TASK TO CARRY OUT >> Wherever the string "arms" shows up in the data below, copy the whole line.

Records from a data source >>
***
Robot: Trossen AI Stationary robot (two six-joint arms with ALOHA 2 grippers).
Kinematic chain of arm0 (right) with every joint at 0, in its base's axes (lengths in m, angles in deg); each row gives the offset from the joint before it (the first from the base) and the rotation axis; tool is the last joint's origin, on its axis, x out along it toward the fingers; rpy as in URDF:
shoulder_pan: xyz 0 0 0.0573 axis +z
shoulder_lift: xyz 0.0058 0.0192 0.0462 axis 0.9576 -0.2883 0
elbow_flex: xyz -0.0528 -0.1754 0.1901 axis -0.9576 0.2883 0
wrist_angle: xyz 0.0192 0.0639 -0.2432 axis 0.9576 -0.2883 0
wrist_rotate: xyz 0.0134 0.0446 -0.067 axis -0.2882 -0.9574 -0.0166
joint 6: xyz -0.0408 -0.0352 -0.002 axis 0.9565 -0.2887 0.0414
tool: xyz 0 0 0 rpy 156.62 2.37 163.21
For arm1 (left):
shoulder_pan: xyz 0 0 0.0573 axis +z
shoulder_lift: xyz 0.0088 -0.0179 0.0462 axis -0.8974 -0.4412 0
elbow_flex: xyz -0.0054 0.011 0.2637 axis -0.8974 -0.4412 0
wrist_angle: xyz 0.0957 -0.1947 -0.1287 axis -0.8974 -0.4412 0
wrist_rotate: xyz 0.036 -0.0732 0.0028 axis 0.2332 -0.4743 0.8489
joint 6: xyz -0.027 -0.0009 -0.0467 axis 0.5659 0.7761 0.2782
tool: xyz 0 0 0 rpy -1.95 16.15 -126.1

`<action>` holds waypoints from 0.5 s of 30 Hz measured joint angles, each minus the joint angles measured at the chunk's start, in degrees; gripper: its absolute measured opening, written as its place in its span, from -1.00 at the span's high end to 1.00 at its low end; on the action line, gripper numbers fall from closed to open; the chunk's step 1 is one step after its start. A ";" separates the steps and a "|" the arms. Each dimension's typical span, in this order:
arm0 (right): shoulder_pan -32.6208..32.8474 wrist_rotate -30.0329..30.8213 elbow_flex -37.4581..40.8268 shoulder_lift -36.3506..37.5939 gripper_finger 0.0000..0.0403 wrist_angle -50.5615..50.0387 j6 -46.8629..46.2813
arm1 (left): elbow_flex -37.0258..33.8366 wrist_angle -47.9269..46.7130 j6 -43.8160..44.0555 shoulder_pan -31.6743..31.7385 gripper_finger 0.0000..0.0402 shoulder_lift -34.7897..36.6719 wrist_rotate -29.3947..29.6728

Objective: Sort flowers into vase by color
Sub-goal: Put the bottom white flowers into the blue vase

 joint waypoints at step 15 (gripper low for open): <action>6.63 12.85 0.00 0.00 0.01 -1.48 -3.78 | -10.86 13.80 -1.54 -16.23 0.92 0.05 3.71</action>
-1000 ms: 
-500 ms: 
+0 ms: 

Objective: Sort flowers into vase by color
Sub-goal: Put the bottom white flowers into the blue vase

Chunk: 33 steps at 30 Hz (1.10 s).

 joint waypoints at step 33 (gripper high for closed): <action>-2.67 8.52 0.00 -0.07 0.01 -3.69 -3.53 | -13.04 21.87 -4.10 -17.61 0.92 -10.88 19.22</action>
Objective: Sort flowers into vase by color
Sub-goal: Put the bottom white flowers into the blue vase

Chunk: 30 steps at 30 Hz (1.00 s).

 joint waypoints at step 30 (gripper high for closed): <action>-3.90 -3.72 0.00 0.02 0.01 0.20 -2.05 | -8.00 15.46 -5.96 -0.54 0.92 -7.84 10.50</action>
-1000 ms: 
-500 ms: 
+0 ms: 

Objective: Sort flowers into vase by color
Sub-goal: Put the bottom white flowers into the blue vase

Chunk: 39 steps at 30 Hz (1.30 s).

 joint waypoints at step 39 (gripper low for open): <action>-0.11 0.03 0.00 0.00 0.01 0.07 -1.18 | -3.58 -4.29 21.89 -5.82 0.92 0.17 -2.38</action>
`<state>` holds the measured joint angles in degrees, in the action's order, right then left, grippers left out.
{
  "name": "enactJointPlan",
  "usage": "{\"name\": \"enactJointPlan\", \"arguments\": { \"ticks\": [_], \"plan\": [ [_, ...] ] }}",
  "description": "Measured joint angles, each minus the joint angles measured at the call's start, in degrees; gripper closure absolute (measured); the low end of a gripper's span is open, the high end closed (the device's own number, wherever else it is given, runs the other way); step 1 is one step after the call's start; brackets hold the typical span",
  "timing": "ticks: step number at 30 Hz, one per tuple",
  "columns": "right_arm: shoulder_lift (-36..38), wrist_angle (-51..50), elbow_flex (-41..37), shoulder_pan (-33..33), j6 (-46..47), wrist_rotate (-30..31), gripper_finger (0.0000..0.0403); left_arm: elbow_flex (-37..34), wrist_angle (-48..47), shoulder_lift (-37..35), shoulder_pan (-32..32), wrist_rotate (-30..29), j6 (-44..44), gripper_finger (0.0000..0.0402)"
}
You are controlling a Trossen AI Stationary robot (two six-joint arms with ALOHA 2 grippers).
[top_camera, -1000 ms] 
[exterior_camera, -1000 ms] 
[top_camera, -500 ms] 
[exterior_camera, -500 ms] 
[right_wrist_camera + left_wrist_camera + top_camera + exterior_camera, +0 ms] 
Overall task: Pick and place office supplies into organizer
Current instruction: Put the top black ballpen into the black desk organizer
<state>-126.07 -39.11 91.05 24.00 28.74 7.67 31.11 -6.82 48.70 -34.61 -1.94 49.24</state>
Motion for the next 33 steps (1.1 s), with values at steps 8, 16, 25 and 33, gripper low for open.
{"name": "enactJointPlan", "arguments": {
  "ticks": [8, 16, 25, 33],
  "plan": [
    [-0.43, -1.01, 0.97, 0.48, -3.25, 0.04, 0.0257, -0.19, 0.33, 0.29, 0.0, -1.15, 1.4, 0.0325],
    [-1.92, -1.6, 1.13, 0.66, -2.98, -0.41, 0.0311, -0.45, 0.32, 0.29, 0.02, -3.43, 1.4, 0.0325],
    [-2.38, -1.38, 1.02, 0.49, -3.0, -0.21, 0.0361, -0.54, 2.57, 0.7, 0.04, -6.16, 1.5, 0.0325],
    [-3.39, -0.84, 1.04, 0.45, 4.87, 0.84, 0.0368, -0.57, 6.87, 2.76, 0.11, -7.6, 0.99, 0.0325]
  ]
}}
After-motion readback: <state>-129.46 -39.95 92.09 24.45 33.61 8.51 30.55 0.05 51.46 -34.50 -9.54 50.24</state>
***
ANSWER BOX >>
Robot: Trossen AI Stationary robot (two six-joint arms with ALOHA 2 grippers).
`<action>` holds waypoints from 0.5 s of 30 Hz measured joint angles, each minus the joint angles measured at the chunk's start, in degrees; gripper: its absolute measured opening, written as its place in its span, from -1.00 at the span's high end to 1.00 at its low end; on the action line, gripper numbers fall from closed to open; the chunk's step 1 is one step after its start. A ";" separates the steps and a "|" the arms. Each dimension's typical span, in this order:
You are controlling a Trossen AI Stationary robot (two six-joint arms with ALOHA 2 grippers).

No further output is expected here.